### What you should do:
Repeat exactly, and only, the lines of the entries below from the one with "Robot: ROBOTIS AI" through the one with "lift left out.", both ends included.

= = = = = = =

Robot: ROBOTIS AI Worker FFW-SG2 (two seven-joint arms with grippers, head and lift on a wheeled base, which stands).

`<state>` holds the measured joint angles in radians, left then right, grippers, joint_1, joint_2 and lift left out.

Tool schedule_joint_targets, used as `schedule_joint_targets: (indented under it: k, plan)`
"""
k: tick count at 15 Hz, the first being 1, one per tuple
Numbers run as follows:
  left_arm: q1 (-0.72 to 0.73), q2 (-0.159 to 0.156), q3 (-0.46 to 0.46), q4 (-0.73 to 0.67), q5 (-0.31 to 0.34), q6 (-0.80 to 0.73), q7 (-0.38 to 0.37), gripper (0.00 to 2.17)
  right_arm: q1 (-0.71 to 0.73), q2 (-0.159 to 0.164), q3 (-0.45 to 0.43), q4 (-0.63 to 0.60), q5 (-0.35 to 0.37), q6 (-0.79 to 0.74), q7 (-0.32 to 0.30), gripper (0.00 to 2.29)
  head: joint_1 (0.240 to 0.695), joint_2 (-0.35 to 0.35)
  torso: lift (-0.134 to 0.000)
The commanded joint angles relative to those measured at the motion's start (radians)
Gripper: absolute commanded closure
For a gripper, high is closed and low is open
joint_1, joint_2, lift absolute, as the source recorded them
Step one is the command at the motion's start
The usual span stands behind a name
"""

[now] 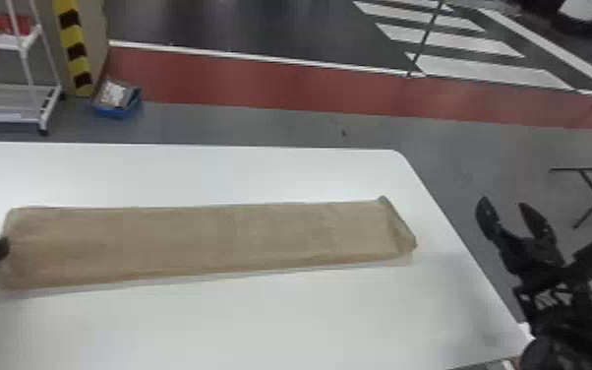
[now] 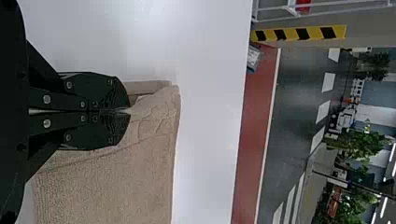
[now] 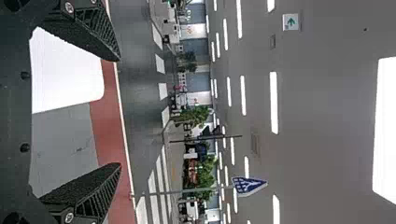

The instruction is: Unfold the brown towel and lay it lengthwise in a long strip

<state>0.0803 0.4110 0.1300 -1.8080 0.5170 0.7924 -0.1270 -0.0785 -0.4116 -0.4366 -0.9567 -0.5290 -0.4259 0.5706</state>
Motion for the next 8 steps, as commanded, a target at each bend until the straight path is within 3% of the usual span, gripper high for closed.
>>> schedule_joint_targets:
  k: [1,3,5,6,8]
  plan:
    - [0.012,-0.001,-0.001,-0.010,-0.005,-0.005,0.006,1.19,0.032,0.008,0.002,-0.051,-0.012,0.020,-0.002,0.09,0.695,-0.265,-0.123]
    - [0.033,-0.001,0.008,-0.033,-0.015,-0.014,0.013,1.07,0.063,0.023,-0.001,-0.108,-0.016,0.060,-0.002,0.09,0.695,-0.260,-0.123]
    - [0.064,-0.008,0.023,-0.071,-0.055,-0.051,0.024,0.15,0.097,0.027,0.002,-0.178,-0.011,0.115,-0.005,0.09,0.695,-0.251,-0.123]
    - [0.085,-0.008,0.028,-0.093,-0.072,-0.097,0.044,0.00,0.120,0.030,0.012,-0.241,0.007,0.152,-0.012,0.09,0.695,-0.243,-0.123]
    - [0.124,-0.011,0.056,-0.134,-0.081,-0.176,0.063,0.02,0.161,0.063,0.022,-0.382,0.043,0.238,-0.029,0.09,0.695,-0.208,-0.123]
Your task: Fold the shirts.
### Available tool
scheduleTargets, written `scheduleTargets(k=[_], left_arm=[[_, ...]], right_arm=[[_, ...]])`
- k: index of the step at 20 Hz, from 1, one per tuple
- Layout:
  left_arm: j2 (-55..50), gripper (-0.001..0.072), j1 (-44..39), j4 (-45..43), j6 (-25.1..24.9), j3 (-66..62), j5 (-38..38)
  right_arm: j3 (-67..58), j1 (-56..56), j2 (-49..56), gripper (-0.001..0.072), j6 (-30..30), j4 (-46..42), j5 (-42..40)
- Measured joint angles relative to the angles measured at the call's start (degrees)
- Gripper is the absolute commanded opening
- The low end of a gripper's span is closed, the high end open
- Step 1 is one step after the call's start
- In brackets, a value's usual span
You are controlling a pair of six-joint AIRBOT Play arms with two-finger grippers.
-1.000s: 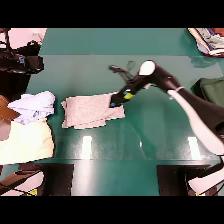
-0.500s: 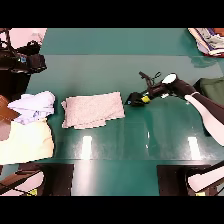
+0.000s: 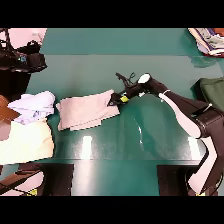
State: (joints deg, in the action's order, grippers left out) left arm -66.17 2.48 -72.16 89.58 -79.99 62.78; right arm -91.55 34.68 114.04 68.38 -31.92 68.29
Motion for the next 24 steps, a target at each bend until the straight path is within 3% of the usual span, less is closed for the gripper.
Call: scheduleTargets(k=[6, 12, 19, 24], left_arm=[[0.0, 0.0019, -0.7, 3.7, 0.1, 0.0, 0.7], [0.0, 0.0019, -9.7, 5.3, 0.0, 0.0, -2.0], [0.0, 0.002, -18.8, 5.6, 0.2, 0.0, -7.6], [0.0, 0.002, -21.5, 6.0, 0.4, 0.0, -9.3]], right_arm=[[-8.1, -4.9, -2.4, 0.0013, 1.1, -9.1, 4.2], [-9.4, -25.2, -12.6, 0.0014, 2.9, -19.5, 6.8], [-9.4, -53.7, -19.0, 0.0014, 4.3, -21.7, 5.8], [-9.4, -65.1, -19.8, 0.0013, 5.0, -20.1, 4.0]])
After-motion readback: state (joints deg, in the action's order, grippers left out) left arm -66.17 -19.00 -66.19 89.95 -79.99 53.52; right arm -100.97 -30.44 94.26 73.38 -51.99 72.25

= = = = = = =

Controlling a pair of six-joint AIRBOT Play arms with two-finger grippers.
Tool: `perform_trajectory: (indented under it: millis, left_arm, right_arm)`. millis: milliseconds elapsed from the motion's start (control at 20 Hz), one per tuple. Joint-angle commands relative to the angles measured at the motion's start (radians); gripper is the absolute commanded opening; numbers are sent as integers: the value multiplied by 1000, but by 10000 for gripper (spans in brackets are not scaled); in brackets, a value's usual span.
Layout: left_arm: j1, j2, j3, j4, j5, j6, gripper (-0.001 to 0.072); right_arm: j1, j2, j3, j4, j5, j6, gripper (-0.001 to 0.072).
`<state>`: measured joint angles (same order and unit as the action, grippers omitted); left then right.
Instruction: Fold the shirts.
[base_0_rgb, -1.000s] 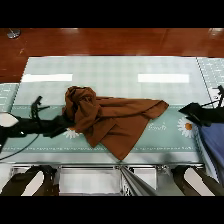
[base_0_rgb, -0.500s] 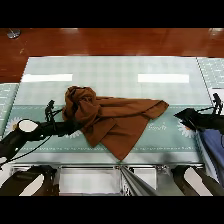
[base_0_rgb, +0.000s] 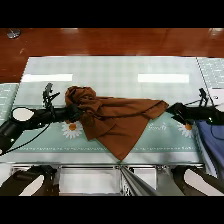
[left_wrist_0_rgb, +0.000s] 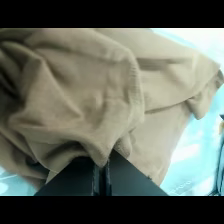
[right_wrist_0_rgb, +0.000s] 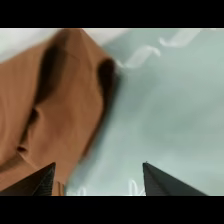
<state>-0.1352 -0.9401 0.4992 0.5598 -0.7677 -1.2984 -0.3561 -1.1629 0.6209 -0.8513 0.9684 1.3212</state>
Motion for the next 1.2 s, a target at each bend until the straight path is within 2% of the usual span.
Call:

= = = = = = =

### Answer box:
Robot: ROBOTIS AI Worker FFW-SG2 (two seven-joint arms with grippers, head and lift on a wheeled base, which stands).

`<state>` holds the measured joint angles in radians, left then right, grippers, joint_1, joint_2 and lift left out.

The exercise requires nothing further.